What the task asks:
Collect all lines below with the string "perpendicular".
***** Information provided *****
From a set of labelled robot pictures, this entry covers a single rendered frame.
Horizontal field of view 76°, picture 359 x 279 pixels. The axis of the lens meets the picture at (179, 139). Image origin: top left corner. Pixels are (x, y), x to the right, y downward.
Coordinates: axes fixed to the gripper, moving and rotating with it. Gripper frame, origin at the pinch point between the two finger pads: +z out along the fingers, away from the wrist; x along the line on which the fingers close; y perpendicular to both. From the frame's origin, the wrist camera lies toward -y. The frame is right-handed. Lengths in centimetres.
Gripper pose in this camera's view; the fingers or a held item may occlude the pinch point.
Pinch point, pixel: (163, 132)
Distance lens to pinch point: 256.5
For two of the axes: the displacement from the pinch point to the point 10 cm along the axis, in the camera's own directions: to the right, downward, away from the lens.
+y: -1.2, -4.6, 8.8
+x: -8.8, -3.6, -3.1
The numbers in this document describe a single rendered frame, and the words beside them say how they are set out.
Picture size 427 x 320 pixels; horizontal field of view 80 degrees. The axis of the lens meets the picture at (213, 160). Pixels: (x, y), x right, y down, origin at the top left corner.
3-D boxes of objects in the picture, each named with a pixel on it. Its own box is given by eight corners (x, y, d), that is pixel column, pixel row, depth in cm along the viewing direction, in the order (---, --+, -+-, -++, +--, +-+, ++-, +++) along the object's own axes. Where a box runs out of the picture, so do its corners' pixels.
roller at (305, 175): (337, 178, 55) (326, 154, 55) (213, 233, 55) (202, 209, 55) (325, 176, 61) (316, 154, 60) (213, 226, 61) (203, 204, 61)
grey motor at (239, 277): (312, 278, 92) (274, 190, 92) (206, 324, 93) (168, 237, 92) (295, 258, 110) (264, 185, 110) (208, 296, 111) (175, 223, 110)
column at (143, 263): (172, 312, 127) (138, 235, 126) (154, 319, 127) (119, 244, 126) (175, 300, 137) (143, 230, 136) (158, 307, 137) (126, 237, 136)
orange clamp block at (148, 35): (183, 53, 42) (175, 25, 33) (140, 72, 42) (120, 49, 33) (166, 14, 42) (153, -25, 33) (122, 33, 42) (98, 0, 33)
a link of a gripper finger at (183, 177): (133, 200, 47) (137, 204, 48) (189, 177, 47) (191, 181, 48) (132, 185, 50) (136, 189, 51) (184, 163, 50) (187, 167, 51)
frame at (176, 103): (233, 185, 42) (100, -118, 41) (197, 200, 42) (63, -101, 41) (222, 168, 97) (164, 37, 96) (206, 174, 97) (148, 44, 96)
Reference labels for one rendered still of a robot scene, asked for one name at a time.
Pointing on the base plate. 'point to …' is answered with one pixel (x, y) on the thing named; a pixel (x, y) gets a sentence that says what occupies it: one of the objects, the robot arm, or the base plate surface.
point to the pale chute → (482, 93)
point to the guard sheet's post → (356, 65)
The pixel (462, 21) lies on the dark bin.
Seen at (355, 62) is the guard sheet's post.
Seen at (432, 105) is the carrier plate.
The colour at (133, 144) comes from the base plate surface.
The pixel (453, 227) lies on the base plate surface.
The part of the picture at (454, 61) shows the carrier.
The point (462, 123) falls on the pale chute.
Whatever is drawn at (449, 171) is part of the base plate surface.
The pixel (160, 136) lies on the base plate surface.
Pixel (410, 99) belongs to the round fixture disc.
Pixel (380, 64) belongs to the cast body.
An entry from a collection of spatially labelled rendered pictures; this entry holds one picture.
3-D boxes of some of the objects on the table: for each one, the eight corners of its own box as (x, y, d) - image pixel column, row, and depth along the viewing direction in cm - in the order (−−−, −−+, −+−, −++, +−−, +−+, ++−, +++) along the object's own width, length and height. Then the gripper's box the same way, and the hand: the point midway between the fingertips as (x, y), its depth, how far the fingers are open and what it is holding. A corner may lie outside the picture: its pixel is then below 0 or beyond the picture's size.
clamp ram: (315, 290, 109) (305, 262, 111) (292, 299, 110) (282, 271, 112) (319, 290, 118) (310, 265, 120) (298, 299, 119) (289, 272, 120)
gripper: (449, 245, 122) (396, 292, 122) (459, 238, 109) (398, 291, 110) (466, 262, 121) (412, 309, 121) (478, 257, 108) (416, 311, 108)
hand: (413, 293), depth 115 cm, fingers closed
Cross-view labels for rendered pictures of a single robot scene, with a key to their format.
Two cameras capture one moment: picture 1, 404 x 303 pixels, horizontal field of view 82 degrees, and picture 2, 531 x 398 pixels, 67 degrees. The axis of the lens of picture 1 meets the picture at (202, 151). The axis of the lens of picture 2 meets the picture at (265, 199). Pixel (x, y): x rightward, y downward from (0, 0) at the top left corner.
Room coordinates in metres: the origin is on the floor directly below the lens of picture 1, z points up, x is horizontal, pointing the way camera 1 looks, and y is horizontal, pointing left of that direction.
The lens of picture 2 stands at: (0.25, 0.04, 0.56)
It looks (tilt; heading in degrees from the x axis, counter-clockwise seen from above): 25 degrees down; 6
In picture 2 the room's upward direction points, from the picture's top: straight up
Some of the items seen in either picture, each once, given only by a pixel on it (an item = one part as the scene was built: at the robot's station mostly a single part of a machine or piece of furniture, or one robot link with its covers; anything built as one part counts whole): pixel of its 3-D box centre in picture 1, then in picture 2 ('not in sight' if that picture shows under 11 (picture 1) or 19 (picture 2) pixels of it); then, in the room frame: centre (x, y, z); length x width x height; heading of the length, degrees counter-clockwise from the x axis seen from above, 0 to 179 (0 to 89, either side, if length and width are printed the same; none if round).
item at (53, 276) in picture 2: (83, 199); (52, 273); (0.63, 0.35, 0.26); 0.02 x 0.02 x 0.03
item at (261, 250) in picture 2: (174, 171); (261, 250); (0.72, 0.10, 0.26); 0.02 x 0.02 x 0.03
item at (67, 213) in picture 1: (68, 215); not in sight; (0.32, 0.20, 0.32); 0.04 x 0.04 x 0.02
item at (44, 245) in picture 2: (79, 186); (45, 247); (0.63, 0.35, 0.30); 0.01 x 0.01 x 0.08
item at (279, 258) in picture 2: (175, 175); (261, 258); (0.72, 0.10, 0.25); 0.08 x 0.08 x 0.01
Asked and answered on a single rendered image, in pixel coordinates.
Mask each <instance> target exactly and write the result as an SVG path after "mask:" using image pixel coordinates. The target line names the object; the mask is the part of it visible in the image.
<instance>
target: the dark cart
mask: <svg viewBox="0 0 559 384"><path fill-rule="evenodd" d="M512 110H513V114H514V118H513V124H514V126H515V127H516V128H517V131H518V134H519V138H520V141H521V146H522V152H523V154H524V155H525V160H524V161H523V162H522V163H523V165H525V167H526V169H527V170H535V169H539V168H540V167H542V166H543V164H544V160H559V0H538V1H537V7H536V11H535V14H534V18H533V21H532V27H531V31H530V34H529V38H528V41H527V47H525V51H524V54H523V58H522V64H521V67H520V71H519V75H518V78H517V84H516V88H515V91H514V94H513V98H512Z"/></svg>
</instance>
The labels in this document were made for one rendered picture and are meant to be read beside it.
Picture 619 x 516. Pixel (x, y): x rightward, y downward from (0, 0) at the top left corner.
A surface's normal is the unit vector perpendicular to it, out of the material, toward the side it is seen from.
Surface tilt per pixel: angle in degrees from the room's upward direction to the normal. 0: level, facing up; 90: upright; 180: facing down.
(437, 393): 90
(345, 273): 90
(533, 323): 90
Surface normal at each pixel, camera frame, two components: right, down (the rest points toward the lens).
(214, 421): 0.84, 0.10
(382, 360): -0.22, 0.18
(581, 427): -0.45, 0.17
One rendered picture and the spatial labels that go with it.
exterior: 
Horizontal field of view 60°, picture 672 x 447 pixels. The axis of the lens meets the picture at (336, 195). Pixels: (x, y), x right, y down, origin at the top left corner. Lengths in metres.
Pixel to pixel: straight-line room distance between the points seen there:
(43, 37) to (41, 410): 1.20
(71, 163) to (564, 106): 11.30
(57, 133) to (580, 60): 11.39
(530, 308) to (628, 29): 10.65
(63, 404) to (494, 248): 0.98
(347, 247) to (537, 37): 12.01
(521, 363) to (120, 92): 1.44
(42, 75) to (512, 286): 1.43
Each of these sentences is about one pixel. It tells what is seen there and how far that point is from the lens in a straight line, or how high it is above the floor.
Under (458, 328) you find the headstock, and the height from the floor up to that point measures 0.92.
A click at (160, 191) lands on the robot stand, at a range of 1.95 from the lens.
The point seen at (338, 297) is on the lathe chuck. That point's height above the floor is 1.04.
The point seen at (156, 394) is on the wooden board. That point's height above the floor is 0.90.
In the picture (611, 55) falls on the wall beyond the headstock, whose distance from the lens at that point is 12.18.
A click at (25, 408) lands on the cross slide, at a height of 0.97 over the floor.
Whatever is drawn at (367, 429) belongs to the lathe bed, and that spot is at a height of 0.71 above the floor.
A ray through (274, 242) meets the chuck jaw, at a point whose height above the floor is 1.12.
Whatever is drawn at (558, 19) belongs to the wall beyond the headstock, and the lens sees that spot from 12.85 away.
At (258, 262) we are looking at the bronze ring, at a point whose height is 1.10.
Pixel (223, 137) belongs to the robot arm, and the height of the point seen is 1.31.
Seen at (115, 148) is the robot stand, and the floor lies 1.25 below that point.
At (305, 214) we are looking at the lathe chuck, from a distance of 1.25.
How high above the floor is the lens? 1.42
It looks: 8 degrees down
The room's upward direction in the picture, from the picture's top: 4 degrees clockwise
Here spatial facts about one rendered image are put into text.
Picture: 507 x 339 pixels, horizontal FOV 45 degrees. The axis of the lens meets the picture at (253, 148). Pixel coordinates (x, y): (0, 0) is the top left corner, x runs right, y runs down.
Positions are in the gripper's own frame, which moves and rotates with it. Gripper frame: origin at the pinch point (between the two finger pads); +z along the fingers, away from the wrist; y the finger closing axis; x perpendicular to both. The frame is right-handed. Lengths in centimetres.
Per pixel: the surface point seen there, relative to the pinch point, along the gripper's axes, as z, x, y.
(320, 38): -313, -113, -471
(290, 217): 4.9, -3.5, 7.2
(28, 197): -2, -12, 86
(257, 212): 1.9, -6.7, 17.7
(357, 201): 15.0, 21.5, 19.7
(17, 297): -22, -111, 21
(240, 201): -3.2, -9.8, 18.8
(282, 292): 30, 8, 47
*****
Response area:
Coordinates: axes fixed to the gripper, moving and rotating with it. Gripper frame, origin at the pinch point between the two finger pads: +z out along the fingers, away from the wrist; x along the line on which the fingers close; y perpendicular to both. From the frame's origin, the wrist camera lies toward -y. The frame is right-handed. Lengths in centimetres.
A surface's normal is the unit vector perpendicular to it, out of the material, toward the side it is seen from.
Positions are in the gripper's own frame, which moves and rotates with it. Gripper frame: origin at the pinch point (between the two finger pads); +z along the fingers, away from the wrist; y the finger closing axis; x perpendicular to both. The frame is right-handed. Lengths in centimetres.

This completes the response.